Saturday, September 18, 2021

Review of "Transmetropolitan: Lust for Life," by Warren Ellis, Darick Robertson and Rodney Ramos

Review of

Transmetropolitan: Lust for Life, by Warren Ellis, Darick Robertson and Rodney Ramos, ISBN 9781401222611

Five out of five stars

Antihero journalist navigates bizarre dystopia

 Spider Jerusalem is an extremely talented investigative journalist that finds and experiences some of the bizarre aspects of a society that would be a dystopia if even one-third of the current features were true.
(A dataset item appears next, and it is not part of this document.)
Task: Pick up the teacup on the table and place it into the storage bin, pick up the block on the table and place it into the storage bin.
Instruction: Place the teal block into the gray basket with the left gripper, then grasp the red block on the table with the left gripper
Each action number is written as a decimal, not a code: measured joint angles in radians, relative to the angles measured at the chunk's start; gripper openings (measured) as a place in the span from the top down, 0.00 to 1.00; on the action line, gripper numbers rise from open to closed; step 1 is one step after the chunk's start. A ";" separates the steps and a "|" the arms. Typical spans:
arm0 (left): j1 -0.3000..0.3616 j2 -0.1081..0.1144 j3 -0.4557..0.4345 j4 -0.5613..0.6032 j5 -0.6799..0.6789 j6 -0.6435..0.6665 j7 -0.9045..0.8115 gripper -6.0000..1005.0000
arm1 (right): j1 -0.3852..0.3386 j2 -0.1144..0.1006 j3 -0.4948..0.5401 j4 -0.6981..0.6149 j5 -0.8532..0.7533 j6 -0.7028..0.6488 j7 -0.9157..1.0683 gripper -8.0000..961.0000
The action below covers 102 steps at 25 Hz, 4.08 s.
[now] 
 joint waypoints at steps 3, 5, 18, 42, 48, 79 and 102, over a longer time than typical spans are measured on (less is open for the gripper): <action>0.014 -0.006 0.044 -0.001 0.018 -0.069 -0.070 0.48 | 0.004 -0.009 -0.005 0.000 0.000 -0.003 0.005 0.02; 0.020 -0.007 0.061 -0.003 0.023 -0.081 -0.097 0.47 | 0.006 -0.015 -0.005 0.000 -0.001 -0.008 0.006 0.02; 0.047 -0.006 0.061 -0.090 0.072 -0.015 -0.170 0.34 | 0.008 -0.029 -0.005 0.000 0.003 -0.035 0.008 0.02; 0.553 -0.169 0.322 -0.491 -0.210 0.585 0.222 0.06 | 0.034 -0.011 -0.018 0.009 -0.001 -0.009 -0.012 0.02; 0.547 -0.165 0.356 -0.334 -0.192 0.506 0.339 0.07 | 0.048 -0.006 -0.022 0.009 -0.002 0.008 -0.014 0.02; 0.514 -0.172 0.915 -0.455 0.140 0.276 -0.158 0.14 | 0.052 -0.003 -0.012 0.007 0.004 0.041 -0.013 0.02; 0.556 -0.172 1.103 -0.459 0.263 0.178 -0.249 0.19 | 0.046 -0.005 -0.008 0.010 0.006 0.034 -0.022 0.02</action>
Fearless in pursuing his craft despite his claims to the contrary, Spider will go anywhere and do almost anything to learn the truth about the wackiness in his world.

 In the opening story, the “boyfriend” of Spider’s female assistant is going to have his consciousness transferred into some form of electronic form where he will live for a long time. As part of the process, his physical body will be completely deconstructed.
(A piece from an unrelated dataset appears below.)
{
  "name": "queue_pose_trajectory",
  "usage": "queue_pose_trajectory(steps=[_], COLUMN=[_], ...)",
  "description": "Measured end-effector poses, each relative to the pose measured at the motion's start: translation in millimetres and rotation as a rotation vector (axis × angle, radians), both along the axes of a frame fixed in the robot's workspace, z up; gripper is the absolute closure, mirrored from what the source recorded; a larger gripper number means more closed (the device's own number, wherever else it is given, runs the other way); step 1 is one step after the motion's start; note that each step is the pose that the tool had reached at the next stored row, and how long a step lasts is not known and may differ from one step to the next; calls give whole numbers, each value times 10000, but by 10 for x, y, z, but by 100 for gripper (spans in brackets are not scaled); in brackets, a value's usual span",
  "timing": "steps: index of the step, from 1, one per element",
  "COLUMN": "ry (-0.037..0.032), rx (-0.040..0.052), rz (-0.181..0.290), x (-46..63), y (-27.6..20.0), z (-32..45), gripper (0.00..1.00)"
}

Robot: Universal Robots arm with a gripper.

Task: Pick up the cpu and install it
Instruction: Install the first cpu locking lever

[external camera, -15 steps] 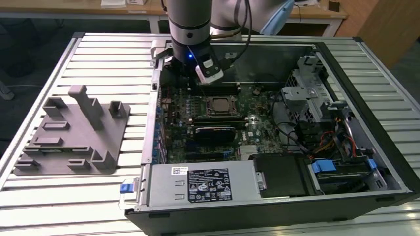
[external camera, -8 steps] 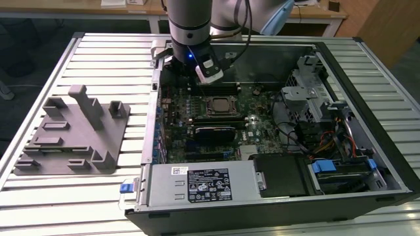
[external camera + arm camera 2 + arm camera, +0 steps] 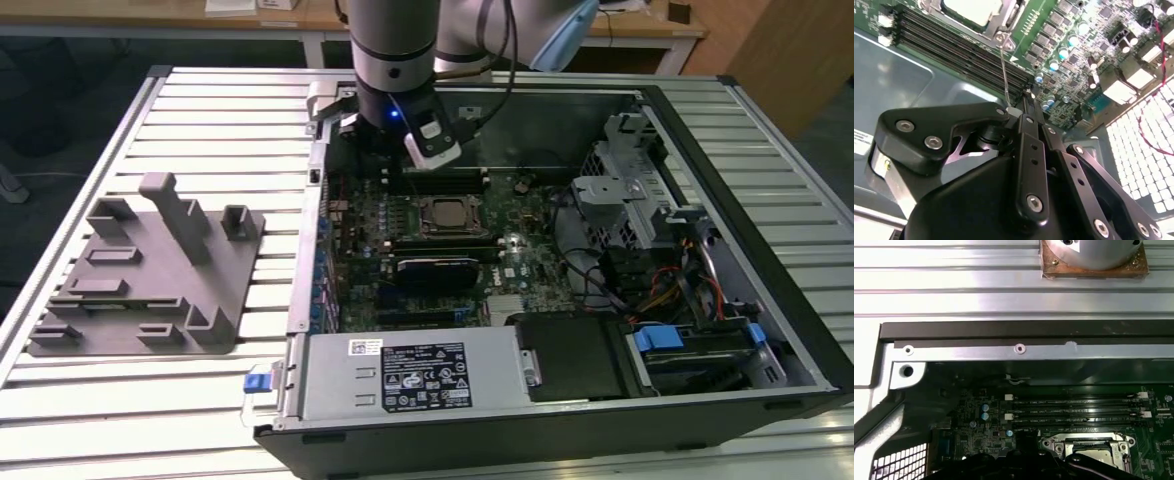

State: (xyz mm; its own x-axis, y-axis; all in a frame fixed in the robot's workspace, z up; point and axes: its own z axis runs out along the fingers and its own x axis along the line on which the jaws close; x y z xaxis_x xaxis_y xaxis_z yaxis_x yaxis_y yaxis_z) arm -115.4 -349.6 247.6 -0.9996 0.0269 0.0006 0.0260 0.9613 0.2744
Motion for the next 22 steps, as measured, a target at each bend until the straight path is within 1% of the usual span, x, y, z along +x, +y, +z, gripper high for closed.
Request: queue_pose_trajectory(steps=[7,12,22], ry=[54,66,66], rx=[-22,-82,-93], rz=[1,0,0], x=[122,181,194], y=[0,0,0], z=[-2,-2,-2], gripper=[89,89,89])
 A plot thread that runs through these stories is that the head of Spider’s ex-wife was frozen at the time of her death, and she was not to be revived until there was conclusive proof that Spider was dead. That head was lost/stolen and Spider is involved, even though he has legitimate claims of innocence.

 There is a great deal of creative bizarreness in this graphic novel. There is a sentient police dog that was emasculated by Spider, a two-headed cat that smokes two cigarettes at the same time, a headless child that claims to have been fathered by Spider, a banner that offers cloned human meat at a low price, and Spider seeking refuge for writing in a portable toilet on a city street. He is rousted by members of a sect that consider physical contact between humans to be vulgar.

 An unusual reading experience, Spider Jerusalem is a strange hero in a world where technology is advanced, but it has gone in many bizarre directions.